* To do *
The answer should consist of each line below that contains the word "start".

* Data for the task *
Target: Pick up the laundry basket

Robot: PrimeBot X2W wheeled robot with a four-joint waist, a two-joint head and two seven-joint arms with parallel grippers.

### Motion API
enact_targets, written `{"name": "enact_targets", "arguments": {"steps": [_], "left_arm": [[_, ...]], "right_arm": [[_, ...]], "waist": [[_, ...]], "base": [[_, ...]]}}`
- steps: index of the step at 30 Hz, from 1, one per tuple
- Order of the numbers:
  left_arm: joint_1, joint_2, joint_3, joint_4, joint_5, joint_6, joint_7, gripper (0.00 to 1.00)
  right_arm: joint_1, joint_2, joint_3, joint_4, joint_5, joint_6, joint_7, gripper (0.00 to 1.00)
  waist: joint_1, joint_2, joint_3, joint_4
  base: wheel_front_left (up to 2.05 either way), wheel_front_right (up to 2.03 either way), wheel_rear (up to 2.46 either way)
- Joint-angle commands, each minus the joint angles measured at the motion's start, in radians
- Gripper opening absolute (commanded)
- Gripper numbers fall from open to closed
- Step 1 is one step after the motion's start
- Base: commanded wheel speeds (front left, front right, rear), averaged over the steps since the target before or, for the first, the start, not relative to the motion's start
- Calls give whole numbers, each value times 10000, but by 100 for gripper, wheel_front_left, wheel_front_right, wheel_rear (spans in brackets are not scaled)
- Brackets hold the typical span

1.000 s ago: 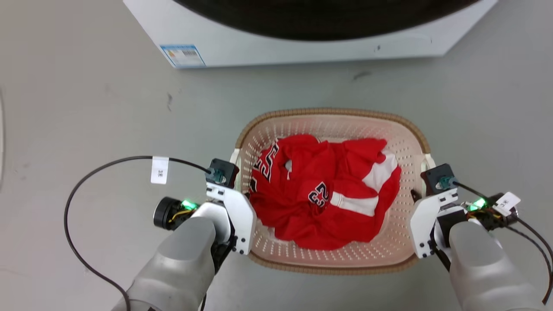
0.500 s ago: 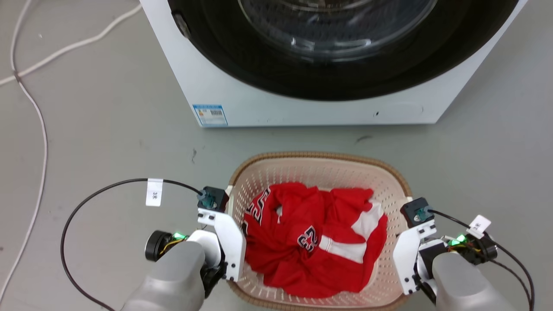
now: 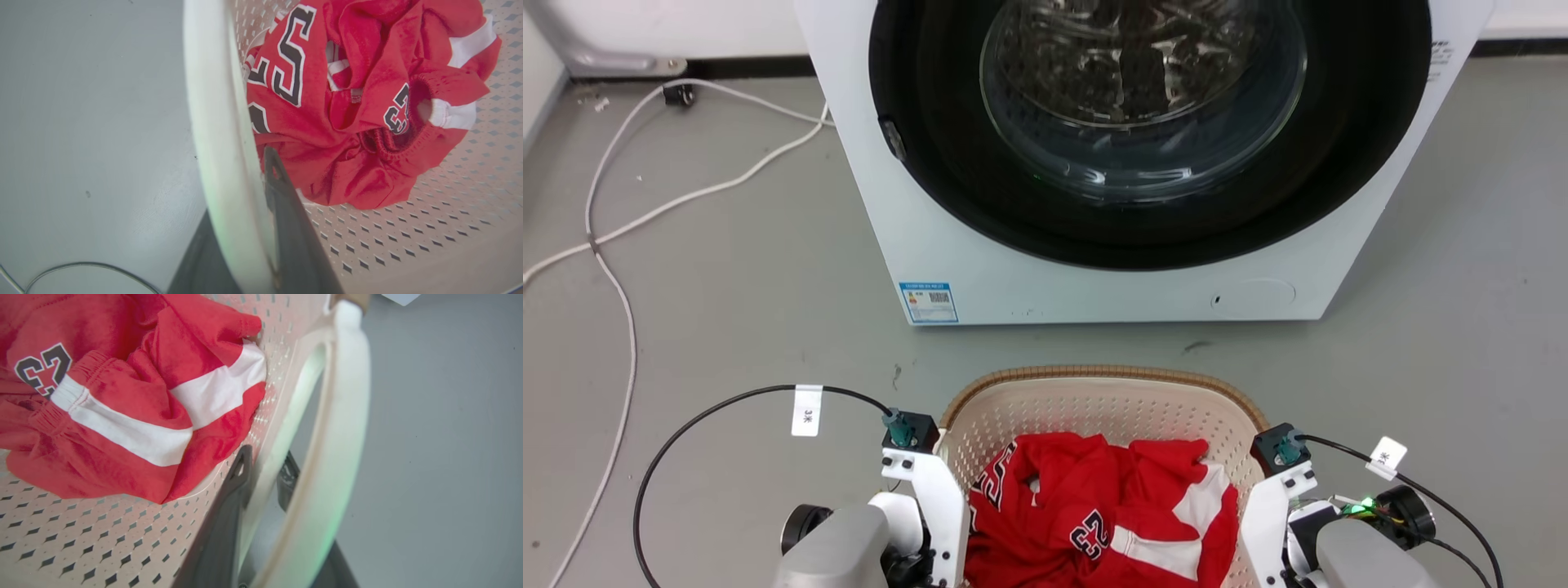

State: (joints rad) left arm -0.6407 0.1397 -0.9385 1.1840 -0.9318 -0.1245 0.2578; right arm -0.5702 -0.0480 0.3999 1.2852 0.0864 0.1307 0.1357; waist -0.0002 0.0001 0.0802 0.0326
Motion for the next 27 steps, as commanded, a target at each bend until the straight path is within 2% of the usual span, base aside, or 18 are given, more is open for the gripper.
{"name": "enact_targets", "arguments": {"steps": [1,12,27], "left_arm": [[97,48,-59,-113,-104,-87,87,0],[423,316,-446,-245,-809,-87,734,0],[558,408,-961,-66,-1381,-86,545,0]], "right_arm": [[160,-43,251,-59,149,0,79,0],[323,-40,1586,-103,1595,2,834,0],[243,-130,2901,-45,2825,12,931,0]], "waist": [[2,-1,-225,-10],[2,-1,-713,-28],[2,-1,-1035,-139]], "base": [[0,0,0],[0,0,0],[0,0,0]]}}
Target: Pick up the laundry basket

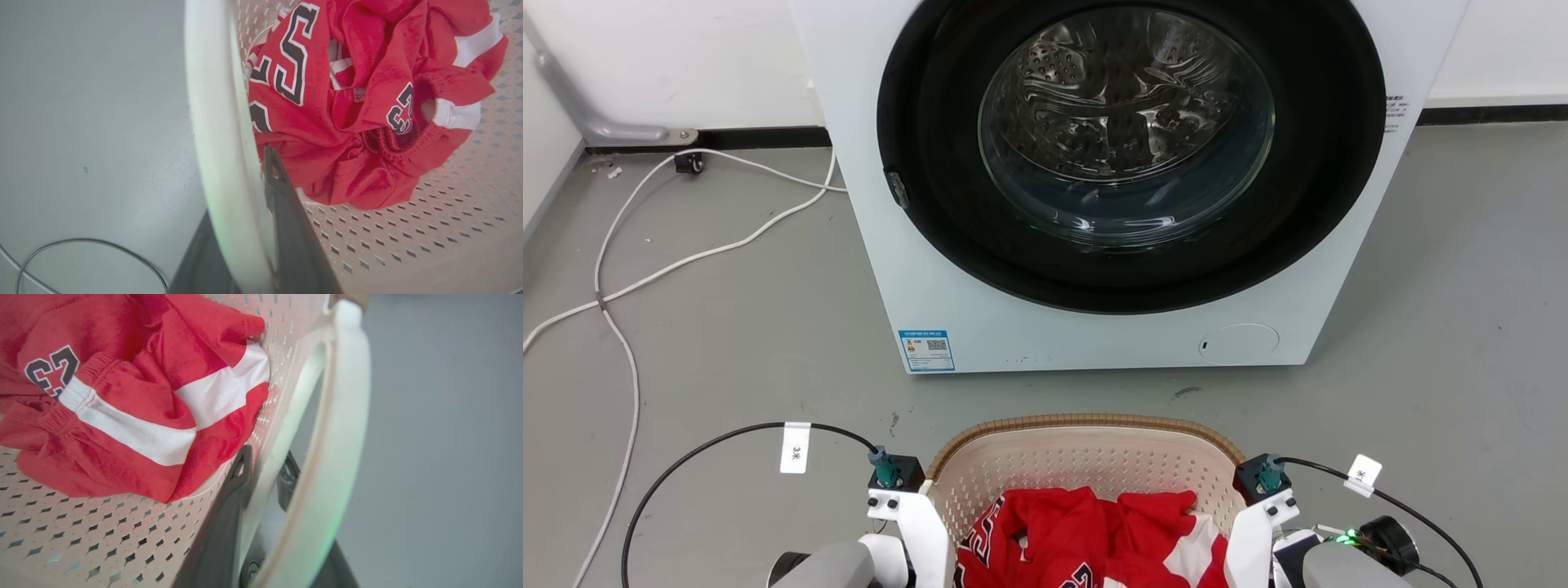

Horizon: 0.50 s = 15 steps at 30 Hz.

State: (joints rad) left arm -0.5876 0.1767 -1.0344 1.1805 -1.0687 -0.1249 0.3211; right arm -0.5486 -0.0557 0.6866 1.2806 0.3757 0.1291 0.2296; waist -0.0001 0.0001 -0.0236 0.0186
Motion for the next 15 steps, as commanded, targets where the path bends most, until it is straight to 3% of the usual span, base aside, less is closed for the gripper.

* Answer to the problem *
- Joint-angle commands, each minus the joint angles measured at the motion's start, in radians
- Step 1 is one step after the motion's start
- Base: commanded wheel speeds (front left, front right, rear), averaged over the steps since the target before or, for the first, the start, not relative to the motion's start

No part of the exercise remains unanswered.